The emergence of the two new variants in California, along with at least two more spreading in other parts of the world, raises new concerns about which mutations may still arise or may already be here and have simply not yet been detected. Experts say the arrival of these variants makes it clearer than ever that the pandemic must be stopped quickly.

“With 3,000 or 4,000 people dying each day (in the United States), we were already in a race with the virus we knew and now we are going to add another element,” said Dr. Robert Wachter, president of the Department of Medicine at UCSF. “It’s like you’re in a race and suddenly, the person you’re competing against is 50% faster.

“Since we had two incredibly effective and safe vaccines, it really was just how fast you can put this in people’s arms,” ​​he said. “Not only because of the threats that were obviously quite clear, but also because of the emerging threats that will emerge over time.”

The coronavirus, like all others called RNA viruses, mutates regularly. But the COVID-19 virus tends to mutate at a slower rate than many other viruses, adopting only one or two mutations per month. Most of these mutations have little or no effect. Some make the virus less likely to survive. Other mutations make it a little more or less infectious. Or they change the way the virus interacts with the body’s immune system, making it a more challenging target for natural immunity or a vaccine.

When enough mutations accumulate, a new variant appears that is genetically separated from its mother and behaves in a remarkably different way. The B117 variant has 23 mutations and is much more infectious than its mother. Another variant found in South Africa also seems to spread more easily.

The L452R variant has five mutations. Infectious disease experts fear it may also be more infectious, just because of the speed with which it has spread throughout the region and other parts of the state. But they still don’t know how these mutations affect their behavior.

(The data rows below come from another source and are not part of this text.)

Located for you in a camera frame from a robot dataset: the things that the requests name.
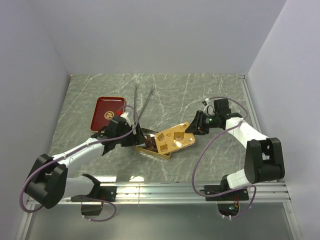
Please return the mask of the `gold tin box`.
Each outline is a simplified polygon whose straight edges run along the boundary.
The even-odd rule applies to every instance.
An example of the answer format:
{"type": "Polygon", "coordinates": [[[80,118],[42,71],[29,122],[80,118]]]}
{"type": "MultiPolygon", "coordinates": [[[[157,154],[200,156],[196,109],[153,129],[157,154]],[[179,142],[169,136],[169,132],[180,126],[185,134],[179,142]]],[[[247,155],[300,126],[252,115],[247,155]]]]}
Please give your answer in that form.
{"type": "Polygon", "coordinates": [[[158,152],[156,142],[155,142],[155,135],[158,133],[158,131],[154,131],[147,128],[141,128],[141,131],[143,136],[146,138],[146,143],[136,145],[135,146],[136,152],[150,155],[153,157],[159,157],[165,160],[169,160],[171,158],[171,153],[161,154],[158,152]]]}

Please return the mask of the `dark chocolate piece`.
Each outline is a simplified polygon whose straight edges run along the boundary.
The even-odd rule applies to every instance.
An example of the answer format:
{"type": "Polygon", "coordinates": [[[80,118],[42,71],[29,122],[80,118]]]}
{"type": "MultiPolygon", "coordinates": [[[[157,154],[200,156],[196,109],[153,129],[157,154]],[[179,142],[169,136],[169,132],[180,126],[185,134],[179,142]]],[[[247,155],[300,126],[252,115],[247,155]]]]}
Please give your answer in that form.
{"type": "Polygon", "coordinates": [[[157,151],[155,138],[153,136],[151,135],[146,136],[145,149],[152,152],[157,151]]]}

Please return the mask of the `grey tin lid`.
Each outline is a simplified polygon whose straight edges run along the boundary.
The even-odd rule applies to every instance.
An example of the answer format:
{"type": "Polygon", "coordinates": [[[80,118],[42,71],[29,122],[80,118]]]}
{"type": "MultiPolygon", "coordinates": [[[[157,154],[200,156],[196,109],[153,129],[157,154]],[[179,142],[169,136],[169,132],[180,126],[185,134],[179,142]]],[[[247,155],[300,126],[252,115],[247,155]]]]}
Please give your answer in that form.
{"type": "Polygon", "coordinates": [[[189,122],[183,122],[158,132],[154,136],[156,148],[162,155],[170,154],[196,143],[193,133],[186,133],[189,122]]]}

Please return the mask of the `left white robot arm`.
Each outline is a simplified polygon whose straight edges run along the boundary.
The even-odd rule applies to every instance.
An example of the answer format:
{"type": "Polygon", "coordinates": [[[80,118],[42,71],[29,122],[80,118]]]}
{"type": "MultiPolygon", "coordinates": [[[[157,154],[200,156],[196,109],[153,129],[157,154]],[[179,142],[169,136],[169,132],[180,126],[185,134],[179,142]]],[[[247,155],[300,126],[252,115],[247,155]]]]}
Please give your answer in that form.
{"type": "Polygon", "coordinates": [[[116,145],[131,147],[146,141],[139,123],[130,125],[126,118],[115,116],[107,126],[71,150],[54,156],[40,155],[21,193],[29,195],[46,209],[53,208],[64,198],[104,201],[108,198],[108,192],[101,187],[99,180],[89,174],[80,177],[70,177],[70,174],[80,166],[109,153],[116,145]]]}

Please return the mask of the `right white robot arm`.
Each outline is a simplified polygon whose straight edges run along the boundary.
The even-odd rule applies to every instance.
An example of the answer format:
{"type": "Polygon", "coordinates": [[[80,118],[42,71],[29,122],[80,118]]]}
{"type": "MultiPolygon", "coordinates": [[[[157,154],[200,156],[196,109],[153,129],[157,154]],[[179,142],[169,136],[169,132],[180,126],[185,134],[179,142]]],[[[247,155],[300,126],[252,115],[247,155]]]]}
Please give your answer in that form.
{"type": "Polygon", "coordinates": [[[232,112],[229,106],[229,102],[232,101],[230,97],[214,96],[212,100],[213,113],[209,115],[198,110],[184,132],[203,136],[209,134],[210,129],[222,129],[222,132],[204,147],[200,156],[203,157],[220,136],[230,134],[245,148],[244,167],[224,176],[218,185],[218,192],[213,194],[204,194],[197,190],[195,185],[197,169],[194,168],[191,176],[194,192],[201,197],[214,199],[223,197],[231,200],[238,191],[254,187],[257,183],[283,179],[286,171],[281,141],[277,137],[268,137],[249,125],[246,121],[249,112],[241,103],[238,106],[245,112],[245,116],[232,112]]]}

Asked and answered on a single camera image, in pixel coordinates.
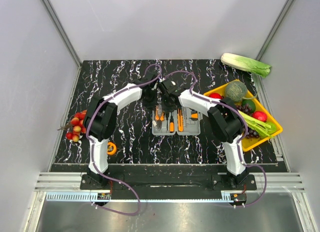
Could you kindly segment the orange tape measure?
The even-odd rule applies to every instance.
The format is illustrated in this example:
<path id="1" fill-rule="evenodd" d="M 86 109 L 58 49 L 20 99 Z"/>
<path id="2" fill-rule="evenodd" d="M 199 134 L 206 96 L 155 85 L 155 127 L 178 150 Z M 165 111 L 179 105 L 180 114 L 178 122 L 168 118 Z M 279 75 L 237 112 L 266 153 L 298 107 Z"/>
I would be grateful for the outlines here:
<path id="1" fill-rule="evenodd" d="M 109 156 L 114 155 L 117 152 L 117 147 L 113 142 L 108 142 L 107 144 L 107 154 Z"/>

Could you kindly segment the orange utility knife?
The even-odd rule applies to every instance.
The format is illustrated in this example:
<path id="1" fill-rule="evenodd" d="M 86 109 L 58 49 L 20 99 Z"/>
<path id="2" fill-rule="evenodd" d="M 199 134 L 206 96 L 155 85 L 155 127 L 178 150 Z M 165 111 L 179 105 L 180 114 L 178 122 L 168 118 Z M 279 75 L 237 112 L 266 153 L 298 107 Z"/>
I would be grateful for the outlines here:
<path id="1" fill-rule="evenodd" d="M 183 113 L 180 108 L 177 109 L 177 123 L 178 123 L 178 131 L 183 132 L 184 131 Z"/>

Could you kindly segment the orange handled pliers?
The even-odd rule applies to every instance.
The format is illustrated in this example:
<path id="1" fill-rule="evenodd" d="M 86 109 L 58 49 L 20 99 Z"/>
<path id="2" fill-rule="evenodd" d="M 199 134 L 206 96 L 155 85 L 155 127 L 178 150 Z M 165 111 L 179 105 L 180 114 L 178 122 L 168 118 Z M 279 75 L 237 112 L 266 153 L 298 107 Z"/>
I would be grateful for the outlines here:
<path id="1" fill-rule="evenodd" d="M 158 130 L 162 129 L 162 122 L 164 121 L 164 111 L 161 105 L 157 105 L 154 111 L 154 119 L 156 122 L 156 128 Z"/>

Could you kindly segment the grey plastic tool case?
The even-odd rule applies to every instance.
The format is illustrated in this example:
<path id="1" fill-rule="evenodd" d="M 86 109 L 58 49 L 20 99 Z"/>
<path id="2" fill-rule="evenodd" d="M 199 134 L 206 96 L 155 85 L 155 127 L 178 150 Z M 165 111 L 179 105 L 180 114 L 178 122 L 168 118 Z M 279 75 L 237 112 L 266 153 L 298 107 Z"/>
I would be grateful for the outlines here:
<path id="1" fill-rule="evenodd" d="M 183 115 L 183 131 L 178 131 L 178 115 L 177 110 L 182 110 Z M 201 126 L 200 121 L 202 120 L 203 116 L 200 112 L 190 109 L 188 107 L 181 107 L 173 112 L 164 111 L 164 121 L 162 122 L 162 128 L 160 130 L 157 129 L 157 124 L 155 121 L 155 110 L 152 112 L 152 134 L 154 136 L 173 136 L 177 134 L 179 136 L 198 136 L 201 133 Z M 192 111 L 196 111 L 198 113 L 198 120 L 193 121 L 191 120 L 191 113 Z M 174 119 L 174 132 L 170 133 L 169 131 L 169 124 L 170 124 L 170 116 L 173 115 Z"/>

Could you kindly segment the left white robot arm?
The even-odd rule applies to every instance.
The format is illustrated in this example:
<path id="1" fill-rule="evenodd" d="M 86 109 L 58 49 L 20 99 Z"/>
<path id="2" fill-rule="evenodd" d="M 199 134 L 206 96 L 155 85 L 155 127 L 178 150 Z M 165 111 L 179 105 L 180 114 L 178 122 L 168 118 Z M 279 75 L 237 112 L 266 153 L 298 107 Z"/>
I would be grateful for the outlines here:
<path id="1" fill-rule="evenodd" d="M 157 81 L 159 74 L 148 71 L 141 79 L 128 83 L 122 89 L 101 98 L 92 98 L 83 125 L 90 146 L 90 162 L 87 175 L 98 190 L 107 187 L 109 178 L 107 147 L 114 133 L 120 110 L 135 101 L 142 101 L 146 109 L 154 110 L 157 105 Z"/>

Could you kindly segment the short orange screwdriver handle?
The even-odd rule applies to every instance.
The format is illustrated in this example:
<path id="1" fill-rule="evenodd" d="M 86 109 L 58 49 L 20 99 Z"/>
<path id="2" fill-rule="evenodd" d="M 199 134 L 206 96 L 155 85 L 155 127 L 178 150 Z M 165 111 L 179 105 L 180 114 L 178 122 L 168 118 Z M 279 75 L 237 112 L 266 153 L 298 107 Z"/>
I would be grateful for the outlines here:
<path id="1" fill-rule="evenodd" d="M 175 122 L 173 118 L 173 114 L 170 115 L 170 120 L 169 120 L 169 132 L 173 133 L 175 131 Z"/>

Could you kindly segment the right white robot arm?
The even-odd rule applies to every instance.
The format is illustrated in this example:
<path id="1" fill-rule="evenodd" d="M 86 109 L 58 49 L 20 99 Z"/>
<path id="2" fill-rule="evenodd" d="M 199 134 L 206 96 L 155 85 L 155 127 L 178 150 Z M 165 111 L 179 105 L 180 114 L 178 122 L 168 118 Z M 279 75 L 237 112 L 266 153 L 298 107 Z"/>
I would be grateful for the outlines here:
<path id="1" fill-rule="evenodd" d="M 242 151 L 243 129 L 246 126 L 233 101 L 228 97 L 209 98 L 191 88 L 179 88 L 169 79 L 161 81 L 158 88 L 164 109 L 185 107 L 208 117 L 214 138 L 224 148 L 227 184 L 233 190 L 243 187 L 248 176 Z"/>

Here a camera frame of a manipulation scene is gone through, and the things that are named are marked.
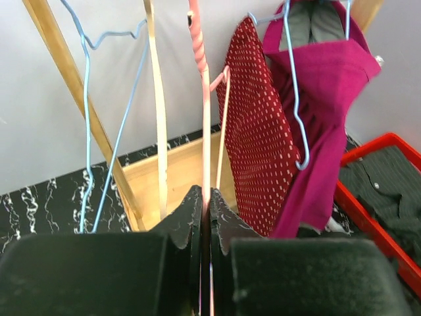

The fact that so many variants have been detected in such a short time raises another overarching concern: this coronavirus is transforming faster than most scientists thought. This is probably due in part to simple math – there are so many viruses circulating around the world now that, even at a slow mutation rate, the changes will accumulate.

Public health experts say that, for now, there is no evidence that the new variants are not susceptible to vaccines. But laboratory tests suggest that some variants, including L452R, have a mutation that could make vaccines less effective. Much more research needs to be done, Chiu and others said.

The good news is that the vaccines used can now be easily modified to match a new variant, infectious disease experts said. However, this is not an ideal situation – it would certainly complicate an already chaotic vaccination campaign. And it would require a much more aggressive surveillance effort to identify new variants and determine how well vaccines work against them.

The possibility that a variant will escape vaccines may become more evident as more people become immunized, infectious disease experts say. Vaccination of people puts pressure on the virus to mutate and survive. Random mutations that allow the virus to escape the vaccine will be favored – and are more likely to replicate.

“If you have a circulating virus that now finds immune control (from a vaccine), it is much more likely to help develop variants that will be adapted and grow better,” said Dr. Melanie Ott, director of the Gladstone Institute of Virology, a group independent research in San Francisco.

It also means that an awkward vaccination program that leaves big gaps in protection could make it more likely that a variant will escape vaccines, she said. Much of the world has not yet had access to vaccines, so even if the United States domesticated the virus, they would still need to be vigilant about the virus’s arrival across borders.

Until collective immunity is achieved and the virus stops circulating, variants will remain a problem.

“If we are very slow, we will potentially have variants that may be less susceptible to the vaccine. We will have a situation where the vaccine is partially inactive, ”said Ott. “We need to vaccinate as many people as quickly as possible, to have as little virus as possible circulating.”